Snape將手伸向青年的左臂,想要替他滴上藥水,卻被Harry打了一個哆嗦躲開,過於激動的反應引起男人注意。

「Potter──」

「我沒事,傷口我會自己處理不用擔心,抱歉我想先回房休息了。」從Snape手中拿過藥瓶,Harry轉身便拖著身子往樓上走去。

既然對方都這樣說,Snape也沒有想要多管閒事的打算,反正這點傷沒有生命危險,他便目送青年回到自己房間。

 

而現在那個說著會自己處理不用他人擔心的偉大救世主,正穿著同一套破爛袍子,縮成一團坐在他房門左側。左手袖子拉至上臂,原本就偏淺的膚色因為失血過多顯得更加蒼白。

他以為這該死的小混蛋至少會自己照料傷口,沒想到Potter只是用繃帶隨便纏一纏便放任兩道刀痕繼續滲血。青年伸出右手無意識撥弄著傷處,純白被鮮血染紅的面積擴散,可以想像下面的傷口有多令人怵目驚心。

「Potter,如果你想死的話我會成全你,實驗室有幾瓶魔藥符合你現在的需求。但麻煩我們的救世主行行好,安安靜靜找個地方,別刻意跑來他可憐的前教授房門前死給他看好嗎?」Snape將門完全打開,不悅的語氣表露無遺。

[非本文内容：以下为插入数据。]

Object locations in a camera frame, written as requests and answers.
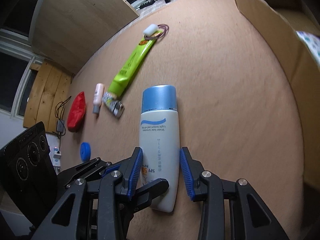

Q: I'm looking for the red pouch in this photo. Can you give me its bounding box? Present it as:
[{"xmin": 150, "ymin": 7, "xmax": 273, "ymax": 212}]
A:
[{"xmin": 67, "ymin": 92, "xmax": 86, "ymax": 133}]

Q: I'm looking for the white blue sunscreen bottle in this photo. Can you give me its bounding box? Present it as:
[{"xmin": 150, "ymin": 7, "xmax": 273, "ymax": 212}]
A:
[{"xmin": 139, "ymin": 85, "xmax": 180, "ymax": 213}]

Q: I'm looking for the blue round lid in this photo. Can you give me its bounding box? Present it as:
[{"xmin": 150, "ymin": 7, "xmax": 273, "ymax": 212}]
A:
[{"xmin": 80, "ymin": 142, "xmax": 91, "ymax": 162}]

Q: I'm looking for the patterned small case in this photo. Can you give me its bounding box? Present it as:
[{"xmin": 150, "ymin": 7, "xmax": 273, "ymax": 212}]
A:
[{"xmin": 102, "ymin": 92, "xmax": 124, "ymax": 119}]

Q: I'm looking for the pink small bottle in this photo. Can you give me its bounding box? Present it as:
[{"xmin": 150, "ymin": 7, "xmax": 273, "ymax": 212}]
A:
[{"xmin": 93, "ymin": 83, "xmax": 105, "ymax": 114}]

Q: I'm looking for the pine wood board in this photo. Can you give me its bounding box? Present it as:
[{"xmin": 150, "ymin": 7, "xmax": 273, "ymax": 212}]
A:
[{"xmin": 23, "ymin": 60, "xmax": 71, "ymax": 133}]

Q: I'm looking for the green tube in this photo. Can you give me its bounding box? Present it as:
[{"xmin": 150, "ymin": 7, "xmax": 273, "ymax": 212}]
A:
[{"xmin": 107, "ymin": 29, "xmax": 164, "ymax": 98}]

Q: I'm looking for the light wood cabinet panel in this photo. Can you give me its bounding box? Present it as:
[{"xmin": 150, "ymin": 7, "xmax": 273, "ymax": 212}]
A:
[{"xmin": 29, "ymin": 0, "xmax": 139, "ymax": 74}]

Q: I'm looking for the black power strip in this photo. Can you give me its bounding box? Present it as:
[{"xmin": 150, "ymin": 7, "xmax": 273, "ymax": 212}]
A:
[{"xmin": 138, "ymin": 0, "xmax": 155, "ymax": 9}]

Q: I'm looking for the patterned tissue pack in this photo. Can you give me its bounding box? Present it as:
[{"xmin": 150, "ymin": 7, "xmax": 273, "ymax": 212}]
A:
[{"xmin": 296, "ymin": 31, "xmax": 320, "ymax": 66}]

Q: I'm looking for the cardboard box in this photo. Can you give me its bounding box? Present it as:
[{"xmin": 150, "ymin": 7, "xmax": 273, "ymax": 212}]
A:
[{"xmin": 235, "ymin": 0, "xmax": 319, "ymax": 189}]

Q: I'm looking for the white wall socket plug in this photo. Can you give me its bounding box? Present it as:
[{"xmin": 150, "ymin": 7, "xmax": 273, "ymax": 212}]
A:
[{"xmin": 52, "ymin": 147, "xmax": 61, "ymax": 174}]

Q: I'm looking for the black power adapter cable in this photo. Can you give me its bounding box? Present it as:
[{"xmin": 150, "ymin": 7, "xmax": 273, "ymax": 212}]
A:
[{"xmin": 54, "ymin": 95, "xmax": 72, "ymax": 138}]

Harry沒有回答,精確點來說是仍舊毫無反應坐在原地。

Snape走上前,左手一把扯住青年的後領想把人拎起來,結果他的動作因為對上Harry的雙眼而停頓。

那是他在男孩身上從沒見過的表情。

如果說之前他所見到的是綠焰、是碧湖,那麼現在那雙眸大概就是潭死水。並非鎖心術造成的空洞,僅僅是被掏空而一無所有的虛無,一種似曾相識深刻的痛讓Snape覺得呼吸一窒。

那是失去的表情。

「他們從沒消失過,每天每天……」Harry突然開口。

「Mom and Dad、Cedric、Sirius、Professor Dumbledore、Dobby、Fred、Remus、Tonks,其他好多看得清面孔或看不清面孔的人們,今天開始又多了Edward…」Snape從掌心感受到透過衣物傳來的顫抖。「他們從不開口,無論我怎麼道歉。就只是站在那,面無表情地看著……」

Snape聽懂了青年的描述,那是他們揮之不去的惡夢。看來今天的行動中有隊員殉職了……

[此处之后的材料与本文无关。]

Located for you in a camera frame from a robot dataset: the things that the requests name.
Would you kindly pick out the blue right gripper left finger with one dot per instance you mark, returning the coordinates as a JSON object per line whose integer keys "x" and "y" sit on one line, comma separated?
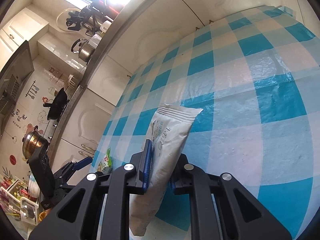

「我已經盡力了!但他們仍舊一個個在我眼前死去!」Harry突然抓住男人落在自己衣領上的手,如同攀附救命浮木般的力道,音調隨著情緒起伏拔高。「你說我到底該怎麼辦!我願意做任何事來換取他們的生命呀……或許、啊對了一定是這樣,只要我死了他們就能回來了對吧!」青年的眼神染上一絲瘋狂,他咧開令人毛骨悚然的大大笑容,甩動手臂讓魔杖從袖內下滑至慣用手,杖尖朝向自己。「Ava──」

「Potter!!你瘋了嗎!!」Snape在那瞬間只覺得心臟停了半拍,他用強硬的力道不顧走火危險徒手打落Harry手中的魔杖。

「你放開──」

「Harry Potter!」伴隨怒吼,男人狠狠甩下一個巴掌,力道大的將黑框眼鏡一併擊落。青年噤了聲。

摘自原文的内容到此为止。